Aim of the exercise — In the data that follows, every line containing the word "annotation" should be returned.

*-*-*

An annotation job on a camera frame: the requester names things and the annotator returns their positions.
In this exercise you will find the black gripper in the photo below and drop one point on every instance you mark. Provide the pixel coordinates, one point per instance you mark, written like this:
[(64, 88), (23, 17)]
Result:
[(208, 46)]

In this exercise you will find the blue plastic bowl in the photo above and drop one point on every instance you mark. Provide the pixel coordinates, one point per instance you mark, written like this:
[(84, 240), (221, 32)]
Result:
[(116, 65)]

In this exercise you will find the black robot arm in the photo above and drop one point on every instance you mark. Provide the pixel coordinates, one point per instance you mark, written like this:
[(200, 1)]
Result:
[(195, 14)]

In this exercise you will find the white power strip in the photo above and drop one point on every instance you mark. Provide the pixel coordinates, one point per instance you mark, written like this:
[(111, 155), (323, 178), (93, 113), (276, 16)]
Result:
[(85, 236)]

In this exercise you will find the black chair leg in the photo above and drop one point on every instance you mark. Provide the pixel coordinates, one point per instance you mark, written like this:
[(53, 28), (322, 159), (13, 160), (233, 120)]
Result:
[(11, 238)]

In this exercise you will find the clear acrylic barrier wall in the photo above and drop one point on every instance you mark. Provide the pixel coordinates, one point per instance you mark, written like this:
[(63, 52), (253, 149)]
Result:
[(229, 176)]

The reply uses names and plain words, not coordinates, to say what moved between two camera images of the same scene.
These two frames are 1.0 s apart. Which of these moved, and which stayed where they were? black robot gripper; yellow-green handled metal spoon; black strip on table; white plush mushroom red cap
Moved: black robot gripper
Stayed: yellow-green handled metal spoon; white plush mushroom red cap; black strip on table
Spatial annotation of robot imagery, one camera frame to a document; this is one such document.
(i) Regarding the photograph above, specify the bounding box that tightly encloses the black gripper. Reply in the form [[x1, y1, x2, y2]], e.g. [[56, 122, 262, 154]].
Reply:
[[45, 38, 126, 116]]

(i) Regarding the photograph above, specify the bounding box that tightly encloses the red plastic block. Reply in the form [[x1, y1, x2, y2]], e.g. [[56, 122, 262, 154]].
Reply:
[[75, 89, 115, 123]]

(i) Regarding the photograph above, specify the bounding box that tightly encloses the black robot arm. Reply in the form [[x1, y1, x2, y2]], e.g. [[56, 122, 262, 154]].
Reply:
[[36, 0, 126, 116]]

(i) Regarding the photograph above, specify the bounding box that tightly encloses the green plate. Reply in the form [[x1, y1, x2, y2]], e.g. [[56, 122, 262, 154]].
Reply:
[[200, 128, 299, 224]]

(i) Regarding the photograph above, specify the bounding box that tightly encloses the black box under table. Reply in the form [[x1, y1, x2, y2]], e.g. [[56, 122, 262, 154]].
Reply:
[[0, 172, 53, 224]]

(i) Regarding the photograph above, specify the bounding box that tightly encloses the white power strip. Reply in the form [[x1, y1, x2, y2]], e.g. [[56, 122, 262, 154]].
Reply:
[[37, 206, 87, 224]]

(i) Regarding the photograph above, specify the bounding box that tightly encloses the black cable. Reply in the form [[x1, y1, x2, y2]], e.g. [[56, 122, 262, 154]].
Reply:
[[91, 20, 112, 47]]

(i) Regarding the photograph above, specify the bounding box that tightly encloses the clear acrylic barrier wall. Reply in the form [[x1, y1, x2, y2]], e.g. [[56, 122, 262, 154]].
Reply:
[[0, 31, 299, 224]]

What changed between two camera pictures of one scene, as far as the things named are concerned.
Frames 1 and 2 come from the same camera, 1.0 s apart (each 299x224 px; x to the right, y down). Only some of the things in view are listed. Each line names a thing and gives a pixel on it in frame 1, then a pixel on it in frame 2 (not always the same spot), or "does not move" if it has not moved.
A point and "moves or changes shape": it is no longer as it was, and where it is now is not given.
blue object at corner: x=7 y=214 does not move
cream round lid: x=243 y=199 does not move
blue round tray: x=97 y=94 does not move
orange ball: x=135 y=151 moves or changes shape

*-*-*

Answer for this exercise —
An annotation job on a camera frame: the requester names things and the annotator returns their positions.
Spatial annotation of robot imagery, one camera frame to a document; this is one such document.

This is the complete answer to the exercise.